Outfit Count: FIVE

Insane. If not for my pathological preparing, I would have quit. When I fully wend through the ins and outs of how today happened, it sounds terrible. I did get caught out at one point, and an esteemed friend was mildly disgusted, but you know what I say to that,-- "I live to fight another day."

Before I let you know how this went down without hitting the fan, I feel like I need to tell you that since I have joined the full time work force, my husband handles the morning school drop off and I handle the afternoon pick up. It is working so far and is an important caveat to my survival. So this morning I had 5:30 AM run followed by a 7:00 AM meeting where I needed to look professional.

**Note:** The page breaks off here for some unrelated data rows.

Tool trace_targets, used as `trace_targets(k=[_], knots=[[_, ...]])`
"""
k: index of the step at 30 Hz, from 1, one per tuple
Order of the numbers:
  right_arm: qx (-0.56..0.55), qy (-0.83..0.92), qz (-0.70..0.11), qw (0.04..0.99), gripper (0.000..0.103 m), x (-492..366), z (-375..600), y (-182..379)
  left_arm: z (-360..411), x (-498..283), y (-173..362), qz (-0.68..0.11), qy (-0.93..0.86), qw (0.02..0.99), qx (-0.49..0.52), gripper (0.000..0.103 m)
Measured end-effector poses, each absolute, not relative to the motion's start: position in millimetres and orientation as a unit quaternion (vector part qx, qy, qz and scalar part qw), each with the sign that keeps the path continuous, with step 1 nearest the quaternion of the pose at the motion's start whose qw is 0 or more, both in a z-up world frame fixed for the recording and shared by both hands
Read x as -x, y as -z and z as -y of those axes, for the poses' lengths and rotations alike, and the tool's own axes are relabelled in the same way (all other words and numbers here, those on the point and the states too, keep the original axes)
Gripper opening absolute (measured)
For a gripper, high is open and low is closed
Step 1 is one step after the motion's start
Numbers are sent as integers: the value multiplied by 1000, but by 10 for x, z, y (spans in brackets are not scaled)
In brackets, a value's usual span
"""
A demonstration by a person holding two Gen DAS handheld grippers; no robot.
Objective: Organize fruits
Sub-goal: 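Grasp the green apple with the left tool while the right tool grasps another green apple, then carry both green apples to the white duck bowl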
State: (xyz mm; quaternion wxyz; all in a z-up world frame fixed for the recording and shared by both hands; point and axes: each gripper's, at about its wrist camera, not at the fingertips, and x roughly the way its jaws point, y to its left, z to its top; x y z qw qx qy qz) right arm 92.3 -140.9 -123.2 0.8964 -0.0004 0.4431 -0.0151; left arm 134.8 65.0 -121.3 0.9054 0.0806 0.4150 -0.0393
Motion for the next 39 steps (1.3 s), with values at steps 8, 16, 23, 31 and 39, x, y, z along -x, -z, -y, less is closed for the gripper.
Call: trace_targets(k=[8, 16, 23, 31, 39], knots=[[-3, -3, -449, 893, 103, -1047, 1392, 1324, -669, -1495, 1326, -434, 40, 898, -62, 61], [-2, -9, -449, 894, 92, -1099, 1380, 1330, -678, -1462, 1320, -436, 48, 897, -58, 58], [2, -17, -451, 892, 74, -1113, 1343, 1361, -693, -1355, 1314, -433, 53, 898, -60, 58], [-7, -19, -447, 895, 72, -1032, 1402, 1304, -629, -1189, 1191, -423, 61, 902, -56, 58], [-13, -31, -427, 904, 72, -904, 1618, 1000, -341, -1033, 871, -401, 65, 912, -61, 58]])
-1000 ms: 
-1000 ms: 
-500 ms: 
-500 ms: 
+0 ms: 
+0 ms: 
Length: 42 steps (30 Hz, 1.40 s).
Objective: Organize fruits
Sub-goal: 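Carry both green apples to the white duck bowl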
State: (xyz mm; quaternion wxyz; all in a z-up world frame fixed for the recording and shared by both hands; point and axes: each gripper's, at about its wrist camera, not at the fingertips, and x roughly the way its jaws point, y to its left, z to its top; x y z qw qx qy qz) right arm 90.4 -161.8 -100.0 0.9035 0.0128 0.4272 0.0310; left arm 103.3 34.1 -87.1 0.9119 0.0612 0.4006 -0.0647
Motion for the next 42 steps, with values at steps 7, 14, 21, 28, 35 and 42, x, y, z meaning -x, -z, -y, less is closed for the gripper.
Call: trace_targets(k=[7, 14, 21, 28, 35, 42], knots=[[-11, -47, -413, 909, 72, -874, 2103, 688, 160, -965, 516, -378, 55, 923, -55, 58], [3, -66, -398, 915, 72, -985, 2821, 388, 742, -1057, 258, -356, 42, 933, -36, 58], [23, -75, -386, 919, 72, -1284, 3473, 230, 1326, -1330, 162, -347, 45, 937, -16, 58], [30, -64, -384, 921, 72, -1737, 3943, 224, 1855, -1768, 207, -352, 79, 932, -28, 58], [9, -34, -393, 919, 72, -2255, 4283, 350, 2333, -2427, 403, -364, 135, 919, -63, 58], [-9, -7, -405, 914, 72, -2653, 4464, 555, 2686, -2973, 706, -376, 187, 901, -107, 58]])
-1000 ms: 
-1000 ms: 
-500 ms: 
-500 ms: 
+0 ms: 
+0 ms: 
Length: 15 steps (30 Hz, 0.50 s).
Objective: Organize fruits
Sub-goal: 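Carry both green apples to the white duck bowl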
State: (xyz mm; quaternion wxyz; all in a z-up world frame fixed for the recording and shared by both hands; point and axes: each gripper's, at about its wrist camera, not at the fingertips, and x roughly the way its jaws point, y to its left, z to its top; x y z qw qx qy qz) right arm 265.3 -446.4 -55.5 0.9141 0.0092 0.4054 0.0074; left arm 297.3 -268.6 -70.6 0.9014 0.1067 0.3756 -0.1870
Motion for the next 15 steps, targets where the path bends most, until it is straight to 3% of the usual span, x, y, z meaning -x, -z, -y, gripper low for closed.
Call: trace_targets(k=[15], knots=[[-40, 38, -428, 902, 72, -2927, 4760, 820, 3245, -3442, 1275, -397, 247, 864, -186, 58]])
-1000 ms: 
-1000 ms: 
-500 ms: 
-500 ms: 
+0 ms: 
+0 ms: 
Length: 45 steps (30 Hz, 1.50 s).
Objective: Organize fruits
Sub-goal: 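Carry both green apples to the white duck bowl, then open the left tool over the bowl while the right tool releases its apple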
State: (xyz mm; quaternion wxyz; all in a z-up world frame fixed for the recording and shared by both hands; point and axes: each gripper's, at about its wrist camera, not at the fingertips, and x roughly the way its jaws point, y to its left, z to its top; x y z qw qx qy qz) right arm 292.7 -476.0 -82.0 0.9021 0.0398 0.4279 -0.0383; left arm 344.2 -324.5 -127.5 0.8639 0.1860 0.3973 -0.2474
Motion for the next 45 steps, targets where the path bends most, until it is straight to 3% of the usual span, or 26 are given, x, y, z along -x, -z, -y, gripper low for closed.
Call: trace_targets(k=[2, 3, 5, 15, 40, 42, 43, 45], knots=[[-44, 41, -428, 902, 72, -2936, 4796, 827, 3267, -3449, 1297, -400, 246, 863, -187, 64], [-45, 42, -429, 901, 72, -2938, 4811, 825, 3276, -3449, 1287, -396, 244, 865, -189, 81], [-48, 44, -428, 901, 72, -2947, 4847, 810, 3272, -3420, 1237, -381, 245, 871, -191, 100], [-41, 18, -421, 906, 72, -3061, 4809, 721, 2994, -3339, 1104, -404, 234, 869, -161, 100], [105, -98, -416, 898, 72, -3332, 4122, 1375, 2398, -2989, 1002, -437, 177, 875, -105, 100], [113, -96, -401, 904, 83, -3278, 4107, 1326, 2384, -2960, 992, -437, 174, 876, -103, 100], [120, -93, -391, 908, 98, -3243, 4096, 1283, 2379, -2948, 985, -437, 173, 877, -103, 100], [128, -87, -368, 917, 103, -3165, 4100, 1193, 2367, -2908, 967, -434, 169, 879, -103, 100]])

I met my running group  at our usual Tuesday spot, a local college where we park by a bus stop with a heated bathroom. I knew I could make it work for me. I ran with my running group, then tried to stand around, VAINLY hoping that they would all leave. My game plan was to sneak my bag out of the car after running 6 miles in 49 degree temps (farenheit) so minimal sweating. Move surreptitiously to the bathroom beside the bus stop and change into professional clothes and a full face of makeup. However, my friend Marshall smelled a skunk. "Why are you hanging around? Are you about to get going?"

I was forced to confess that I was about to get completely ready for a meeting in a public restroom at 6:30 AM at a bus stop.  He was clearly appalled, and I was not surprised.  BUT, don't we bathe too much. It wasn't like it was July and I had sweated out half my body fluid. It was a chilly morning and I changed in a bathroom to get to my next meeting. No biggie. BUT, as I stood in the bathroom peeling off damp running clothes and changing in to my favorite winter outfit, I did feel a little off kilter.  As if maybe, my behavior was not quite within the realm of normal, and that maybe I should have cut something out so that I could shower in my own home rather than take a splash bath in a public restroom. Stuart Weitzman himself may have been looking down on me and whispering, "My 5050's weren't meant to live like this." But let's keep marching forward, I'm only two outfits in.

I made it to my meeting, and smugly mingled with people who showered in their own homes as if I were one of them. Then I was off to a school appointment and then on to my office on a college campus. It had of course begun to rain in a cold and aggressively misty fashion, forcing me to park and reach into the back seat for my alternate outfit: Sorrel Slimpack boots and a Burberry Brit waterproof trench the hood is KEY. This necessitated parking the car and extending my seat back far enough to reach my rain gear and change it all out in the driver's seat. Once correctly attired, I began the half mile walk into my office on campus where I engaged in business and internet surfing and office shenanigans until time for my afternoon appointment and the hookup line. My children were appalled at the amount of outfit changes in the back seat when they tried to squeeze in.  And, I could only remind them that it actually won't fit in the trunk based on the sports equipment that does not belong to mummy. It does not.

At home, I changed into my swim suit and yoga pants and a sweater and a down jacket and my sequined uggs as the snow was en route to Nashville. While the children swam, I swam a quick 2000 meters and hit the showers to change into outfit number 5 which was mercifully, pajamas.